Problem description:
Give back exactly the stretch of data below from the line holding "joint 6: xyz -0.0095" through the line holding "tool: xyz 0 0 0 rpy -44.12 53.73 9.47", both ends included, and leave the remaining lines out.
Data shown section start
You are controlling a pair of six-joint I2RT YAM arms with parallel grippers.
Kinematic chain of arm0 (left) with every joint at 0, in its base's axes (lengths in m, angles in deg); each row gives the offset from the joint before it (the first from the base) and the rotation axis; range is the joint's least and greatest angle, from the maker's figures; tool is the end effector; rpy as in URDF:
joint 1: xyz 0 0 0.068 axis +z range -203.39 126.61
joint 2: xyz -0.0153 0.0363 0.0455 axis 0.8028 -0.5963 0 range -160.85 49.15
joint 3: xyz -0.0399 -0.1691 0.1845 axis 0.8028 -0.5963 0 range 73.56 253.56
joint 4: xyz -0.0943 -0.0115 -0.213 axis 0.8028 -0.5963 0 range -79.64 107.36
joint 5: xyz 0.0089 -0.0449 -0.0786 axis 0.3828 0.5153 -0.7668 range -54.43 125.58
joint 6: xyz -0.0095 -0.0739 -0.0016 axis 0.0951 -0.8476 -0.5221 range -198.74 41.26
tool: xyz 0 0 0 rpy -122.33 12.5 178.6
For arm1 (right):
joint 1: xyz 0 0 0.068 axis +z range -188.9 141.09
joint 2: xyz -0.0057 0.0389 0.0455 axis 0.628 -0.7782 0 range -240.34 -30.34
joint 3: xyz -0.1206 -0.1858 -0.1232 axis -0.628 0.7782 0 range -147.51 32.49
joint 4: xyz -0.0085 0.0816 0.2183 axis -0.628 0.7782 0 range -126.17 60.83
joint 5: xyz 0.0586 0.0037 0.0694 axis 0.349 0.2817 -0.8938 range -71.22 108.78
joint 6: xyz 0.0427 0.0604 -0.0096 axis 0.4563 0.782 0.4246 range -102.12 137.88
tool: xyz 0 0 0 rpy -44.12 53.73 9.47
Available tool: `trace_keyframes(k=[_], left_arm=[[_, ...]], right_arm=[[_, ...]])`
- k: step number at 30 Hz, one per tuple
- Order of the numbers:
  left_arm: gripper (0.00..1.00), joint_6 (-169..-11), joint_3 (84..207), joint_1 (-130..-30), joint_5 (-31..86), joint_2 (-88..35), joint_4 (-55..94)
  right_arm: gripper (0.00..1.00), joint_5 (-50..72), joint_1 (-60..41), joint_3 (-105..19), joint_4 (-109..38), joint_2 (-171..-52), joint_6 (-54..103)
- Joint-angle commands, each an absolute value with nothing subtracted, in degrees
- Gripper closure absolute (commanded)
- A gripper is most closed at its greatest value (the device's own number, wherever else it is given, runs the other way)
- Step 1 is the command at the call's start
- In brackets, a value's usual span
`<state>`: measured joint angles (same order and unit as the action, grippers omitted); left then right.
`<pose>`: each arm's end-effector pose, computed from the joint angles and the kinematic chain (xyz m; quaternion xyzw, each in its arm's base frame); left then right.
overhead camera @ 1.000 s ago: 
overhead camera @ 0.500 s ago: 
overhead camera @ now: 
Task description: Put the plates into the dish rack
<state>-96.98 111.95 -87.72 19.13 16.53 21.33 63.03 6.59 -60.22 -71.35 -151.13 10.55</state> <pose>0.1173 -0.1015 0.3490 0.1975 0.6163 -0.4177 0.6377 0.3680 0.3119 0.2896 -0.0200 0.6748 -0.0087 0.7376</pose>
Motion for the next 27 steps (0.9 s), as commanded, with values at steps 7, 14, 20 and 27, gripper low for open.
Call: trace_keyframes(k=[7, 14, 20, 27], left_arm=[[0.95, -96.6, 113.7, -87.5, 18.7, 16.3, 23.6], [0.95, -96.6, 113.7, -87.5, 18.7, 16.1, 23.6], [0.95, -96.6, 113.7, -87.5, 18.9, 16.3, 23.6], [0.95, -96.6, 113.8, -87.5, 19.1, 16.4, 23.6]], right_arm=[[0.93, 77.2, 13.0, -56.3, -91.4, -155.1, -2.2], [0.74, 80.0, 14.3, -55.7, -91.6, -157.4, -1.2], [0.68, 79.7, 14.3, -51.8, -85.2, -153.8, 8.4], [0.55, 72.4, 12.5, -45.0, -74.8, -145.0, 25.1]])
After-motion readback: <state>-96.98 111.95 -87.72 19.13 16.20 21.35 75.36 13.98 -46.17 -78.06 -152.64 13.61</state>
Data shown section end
Exercise result:
joint 6: xyz -0.0095 -0.0739 -0.0016 axis 0.0951 -0.8476 -0.5221 range -198.74 41.26
tool: xyz 0 0 0 rpy -122.33 12.5 178.6
For arm1 (right):
joint 1: xyz 0 0 0.068 axis +z range -188.9 141.09
joint 2: xyz -0.0057 0.0389 0.0455 axis 0.628 -0.7782 0 range -240.34 -30.34
joint 3: xyz -0.1206 -0.1858 -0.1232 axis -0.628 0.7782 0 range -147.51 32.49
joint 4: xyz -0.0085 0.0816 0.2183 axis -0.628 0.7782 0 range -126.17 60.83
joint 5: xyz 0.0586 0.0037 0.0694 axis 0.349 0.2817 -0.8938 range -71.22 108.78
joint 6: xyz 0.0427 0.0604 -0.0096 axis 0.4563 0.782 0.4246 range -102.12 137.88
tool: xyz 0 0 0 rpy -44.12 53.73 9.47

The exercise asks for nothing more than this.